* **INSTRUCTIONS TO FOLLOW**: Work out how many lines of the material contain the string "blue"; the answer is that number only.

* **GIVEN DATA**:
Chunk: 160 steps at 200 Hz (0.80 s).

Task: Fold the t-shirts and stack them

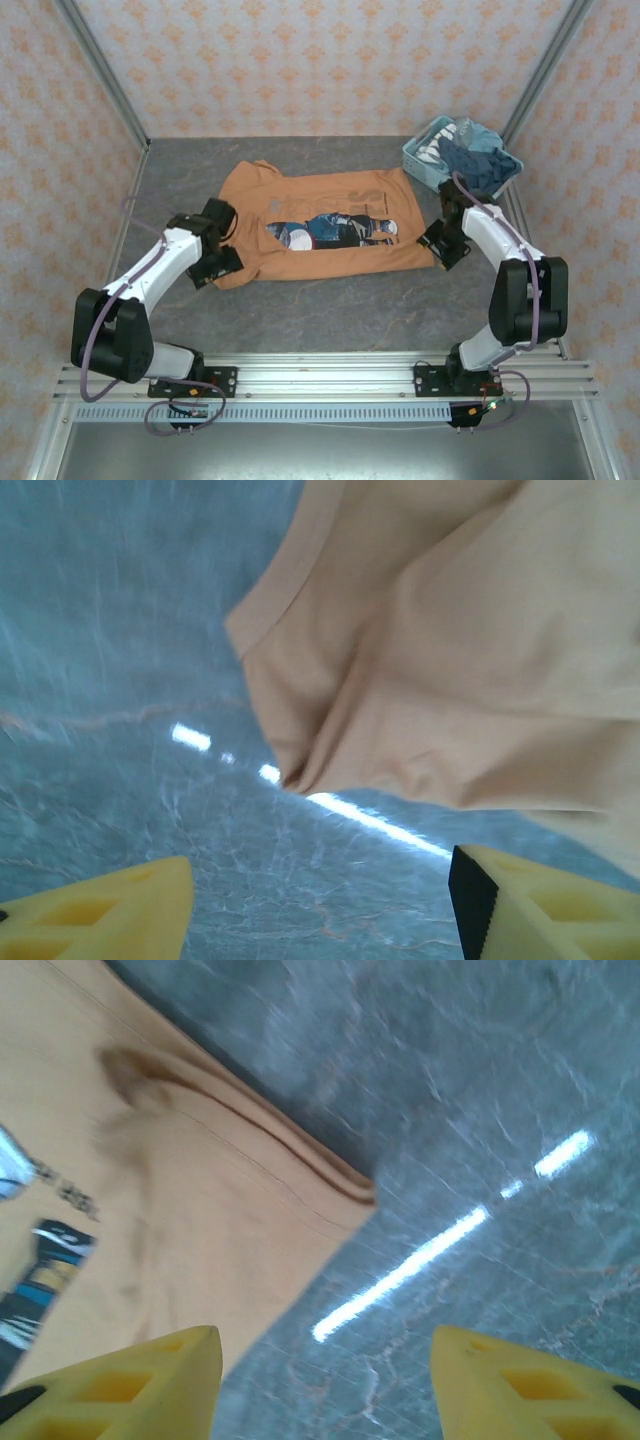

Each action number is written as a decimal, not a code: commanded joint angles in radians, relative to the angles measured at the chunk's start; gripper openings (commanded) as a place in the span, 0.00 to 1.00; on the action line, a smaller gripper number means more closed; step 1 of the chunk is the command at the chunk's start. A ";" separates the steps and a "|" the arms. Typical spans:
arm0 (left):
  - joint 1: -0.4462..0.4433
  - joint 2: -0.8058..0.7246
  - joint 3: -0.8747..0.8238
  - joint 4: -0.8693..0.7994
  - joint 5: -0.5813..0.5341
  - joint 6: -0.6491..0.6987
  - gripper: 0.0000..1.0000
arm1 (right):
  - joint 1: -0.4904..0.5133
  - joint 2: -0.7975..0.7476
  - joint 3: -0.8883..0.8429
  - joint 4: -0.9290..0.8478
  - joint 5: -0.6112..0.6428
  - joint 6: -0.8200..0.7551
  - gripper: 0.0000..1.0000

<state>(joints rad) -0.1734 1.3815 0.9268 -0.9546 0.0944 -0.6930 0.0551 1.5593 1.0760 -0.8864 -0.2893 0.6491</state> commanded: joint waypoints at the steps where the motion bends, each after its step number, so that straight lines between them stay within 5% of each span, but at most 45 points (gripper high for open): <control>1: 0.046 0.009 -0.060 0.139 0.103 -0.068 0.68 | -0.005 0.025 -0.051 0.041 -0.038 -0.020 0.56; 62: 0.078 0.122 -0.108 0.235 0.102 -0.062 0.53 | -0.005 0.120 -0.044 0.096 -0.014 -0.023 0.51; 90: 0.081 0.162 -0.082 0.249 0.046 -0.046 0.25 | -0.005 0.171 -0.030 0.126 0.019 -0.030 0.39; 114: 0.092 0.176 -0.044 0.221 -0.009 -0.016 0.00 | -0.006 0.203 -0.007 0.120 0.077 -0.052 0.16; 129: 0.095 0.168 -0.023 0.185 -0.050 0.003 0.00 | -0.006 0.198 0.005 0.095 0.110 -0.056 0.00; 160: 0.095 0.122 0.007 0.068 -0.122 0.027 0.00 | -0.006 0.113 -0.011 0.031 0.161 -0.054 0.00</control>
<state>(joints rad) -0.0891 1.5536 0.9031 -0.7616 0.0910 -0.7002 0.0555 1.7409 1.0672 -0.7902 -0.2337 0.6033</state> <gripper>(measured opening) 0.045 0.043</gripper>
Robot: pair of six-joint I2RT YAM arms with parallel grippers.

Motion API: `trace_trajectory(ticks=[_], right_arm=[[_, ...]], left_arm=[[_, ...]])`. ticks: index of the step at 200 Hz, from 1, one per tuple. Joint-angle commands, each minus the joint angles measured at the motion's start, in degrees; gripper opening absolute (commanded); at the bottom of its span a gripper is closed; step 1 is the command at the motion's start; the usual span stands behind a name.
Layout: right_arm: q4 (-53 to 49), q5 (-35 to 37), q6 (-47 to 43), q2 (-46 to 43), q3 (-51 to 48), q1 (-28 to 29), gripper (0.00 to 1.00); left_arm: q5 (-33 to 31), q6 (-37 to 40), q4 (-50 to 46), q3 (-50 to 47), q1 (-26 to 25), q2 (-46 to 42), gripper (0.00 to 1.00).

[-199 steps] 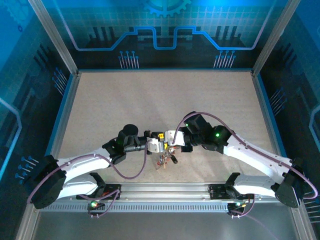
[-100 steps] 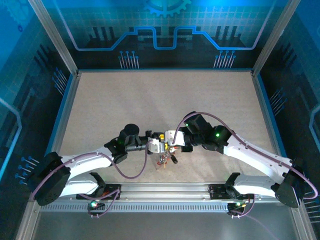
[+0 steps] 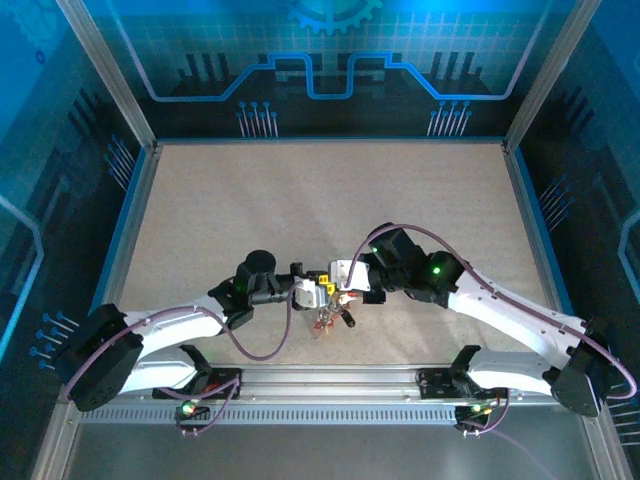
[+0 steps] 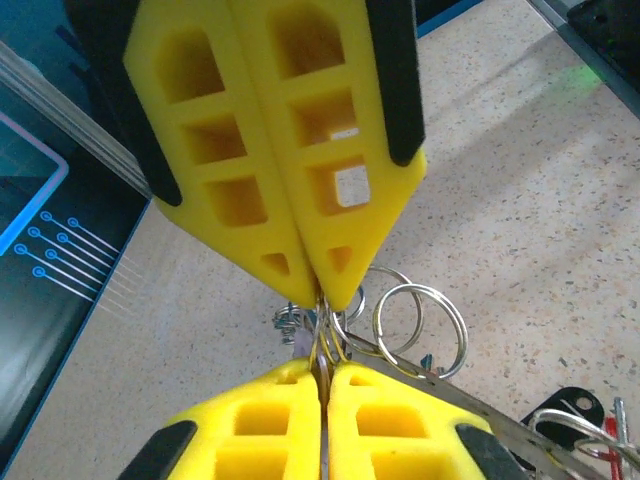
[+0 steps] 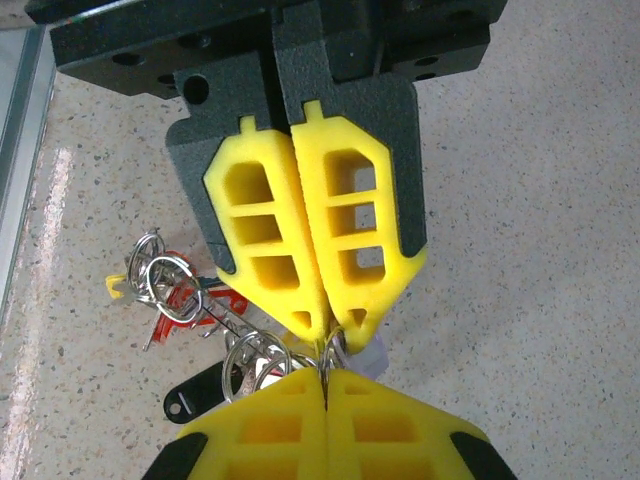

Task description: Put the keys on the keyring

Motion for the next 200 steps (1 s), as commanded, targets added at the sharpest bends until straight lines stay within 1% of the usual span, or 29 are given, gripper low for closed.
trace_trajectory(ticks=[1,20,28,48,97,171,200], right_arm=[[2.2,0.7,1.7,-0.9,-0.3,0.5,0.0],[2.4,0.7,2.3,-1.7,-0.6,-0.2,0.0],[2.4,0.7,2.5,-1.9,-0.8,-0.5,0.0],[2.4,0.2,2.9,-2.0,-0.9,-1.0,0.0],[2.5,0.7,3.8,-1.5,-0.8,-1.5,0.0],[5.1,1.8,8.2,-1.6,-1.7,-2.7,0.0],[6.1,1.5,9.5,-1.7,-2.2,-2.9,0.0]], left_arm=[[0.3,0.1,8.7,-0.3,-0.4,-0.4,0.05],[-2.9,-0.1,10.6,-1.5,-0.3,-0.1,0.03],[-3.7,-0.2,11.9,-2.2,-0.4,0.3,0.0],[-5.3,-0.7,14.2,-3.4,-0.2,1.1,0.0],[-8.3,-2.2,16.1,-4.8,-0.3,1.6,0.0],[-10.3,-1.9,14.7,-6.9,-0.3,1.8,0.0],[-11.1,-2.2,16.2,-8.1,-0.3,3.1,0.0]])
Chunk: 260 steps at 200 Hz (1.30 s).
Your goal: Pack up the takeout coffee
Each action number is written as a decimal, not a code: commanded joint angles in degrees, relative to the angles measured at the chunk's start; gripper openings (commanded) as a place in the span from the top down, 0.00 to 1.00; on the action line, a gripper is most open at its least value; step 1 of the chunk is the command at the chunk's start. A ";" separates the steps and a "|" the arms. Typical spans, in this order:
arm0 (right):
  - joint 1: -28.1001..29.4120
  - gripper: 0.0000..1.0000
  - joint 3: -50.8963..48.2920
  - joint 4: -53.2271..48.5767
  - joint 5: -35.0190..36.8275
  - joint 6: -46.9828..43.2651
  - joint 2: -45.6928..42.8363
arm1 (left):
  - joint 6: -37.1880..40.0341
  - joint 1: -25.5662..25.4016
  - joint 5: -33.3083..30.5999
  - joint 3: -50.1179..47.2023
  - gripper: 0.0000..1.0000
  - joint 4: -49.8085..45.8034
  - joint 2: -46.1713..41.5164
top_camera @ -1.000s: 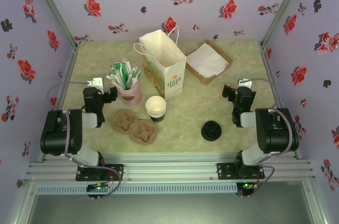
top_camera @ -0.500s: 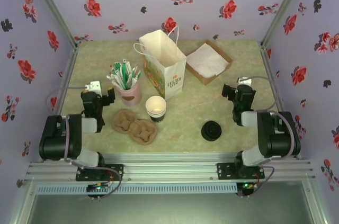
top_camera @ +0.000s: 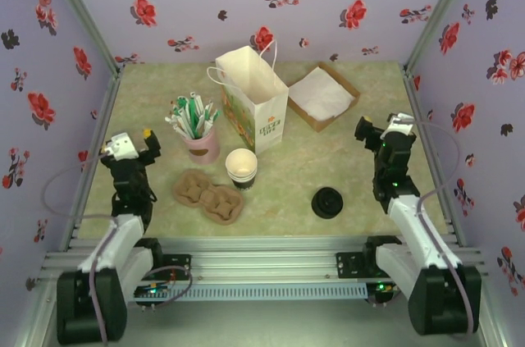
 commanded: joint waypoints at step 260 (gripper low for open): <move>1.05 0.13 21.72 -53.53 -33.01 24.89 -13.88 | -43.18 -1.68 48.63 31.42 0.01 -61.49 -20.30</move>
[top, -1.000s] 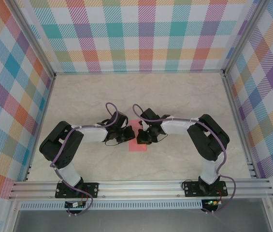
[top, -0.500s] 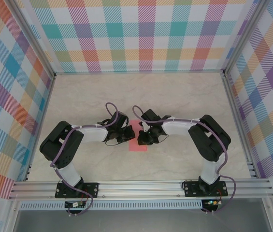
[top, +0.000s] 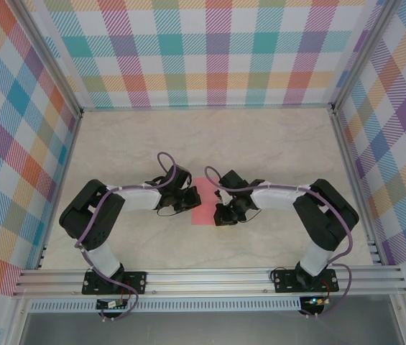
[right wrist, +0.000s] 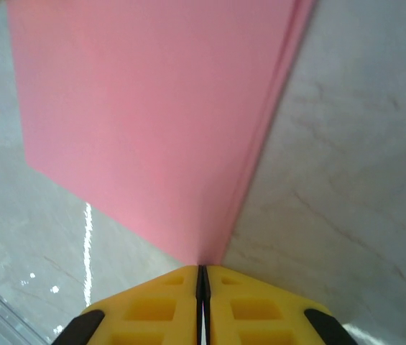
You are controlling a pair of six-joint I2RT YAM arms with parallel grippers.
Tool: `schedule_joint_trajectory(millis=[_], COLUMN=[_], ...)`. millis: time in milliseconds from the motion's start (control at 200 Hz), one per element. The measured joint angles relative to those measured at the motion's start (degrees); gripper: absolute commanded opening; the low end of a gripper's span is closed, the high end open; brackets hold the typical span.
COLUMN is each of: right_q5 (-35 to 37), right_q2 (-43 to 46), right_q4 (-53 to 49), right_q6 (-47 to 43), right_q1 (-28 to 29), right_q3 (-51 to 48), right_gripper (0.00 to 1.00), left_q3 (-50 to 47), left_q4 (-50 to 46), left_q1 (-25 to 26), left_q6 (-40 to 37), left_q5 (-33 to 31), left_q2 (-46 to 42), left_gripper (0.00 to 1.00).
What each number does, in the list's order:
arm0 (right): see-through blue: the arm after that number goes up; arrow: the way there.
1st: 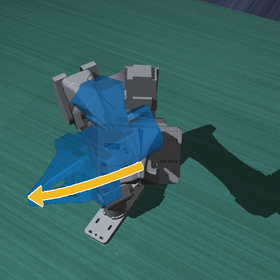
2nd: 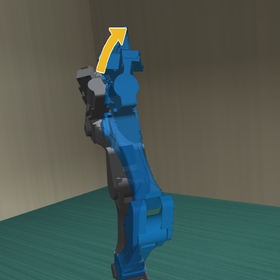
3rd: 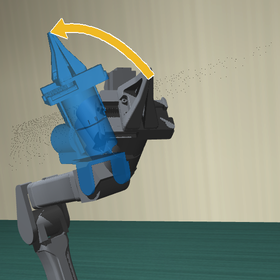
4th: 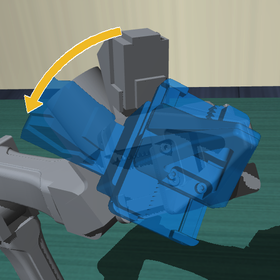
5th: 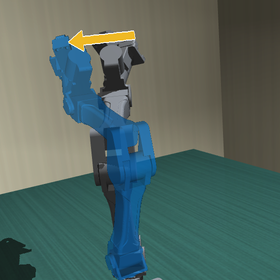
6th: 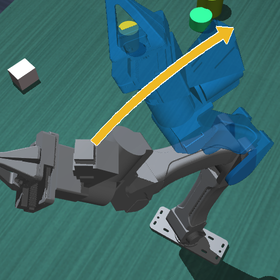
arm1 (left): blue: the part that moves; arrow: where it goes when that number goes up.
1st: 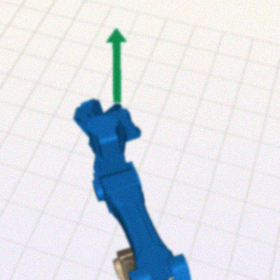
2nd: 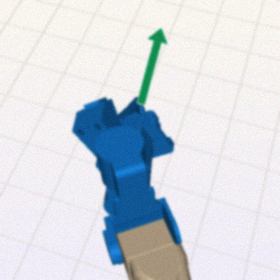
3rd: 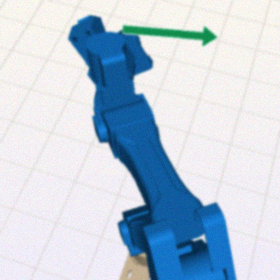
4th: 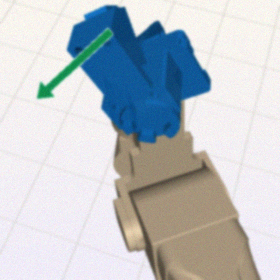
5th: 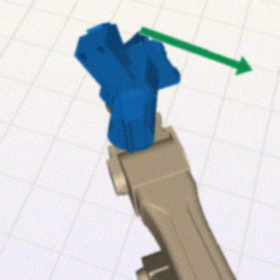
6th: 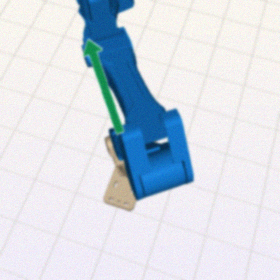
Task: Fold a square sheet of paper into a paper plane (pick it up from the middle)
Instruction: Fold the triangle a second time at the center of the table, then turn over the paper at the center of the table.
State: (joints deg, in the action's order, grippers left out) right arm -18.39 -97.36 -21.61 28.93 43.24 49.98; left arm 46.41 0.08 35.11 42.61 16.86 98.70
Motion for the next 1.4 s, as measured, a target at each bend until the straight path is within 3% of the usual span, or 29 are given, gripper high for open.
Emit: schedule_joint_trajectory(millis=[225,410,690,985,1180,1400], right_q5=[0.8,1.0,1.4,1.5,2.1,5.6], right_q2=[0.3,-5.6,-9.6,-3.0,2.3,5.8], right_q4=[-3.1,-0.2,0.9,6.0,3.5,2.8], right_q6=[-0.4,-0.5,-0.5,-0.2,0.2,3.7], right_q1=[0.0,0.0,0.0,0.0,0.0,-0.5], right_q3=[4.6,12.5,11.7,1.9,-2.9,-1.4], right_gripper=[0.11,0.11,0.11,0.11,0.11,0.12], left_q3=[0.4,0.4,0.4,0.3,0.3,1.5], left_q4=[0.0,0.2,0.3,0.3,0.3,-0.9], left_q1=[0.0,0.0,0.0,0.0,0.0,0.3], left_q6=[0.0,0.2,0.3,0.4,0.4,-0.1], left_q5=[0.2,0.4,0.4,0.2,0.3,0.5], left_q2=[0.4,0.6,0.6,0.5,0.4,0.4], left_gripper=[0.06,0.06,0.06,0.06,0.07,0.20])
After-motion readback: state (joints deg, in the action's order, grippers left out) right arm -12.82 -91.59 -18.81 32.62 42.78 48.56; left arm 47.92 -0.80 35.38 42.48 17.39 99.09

* **RESPONSE TO THE EXERCISE**: 2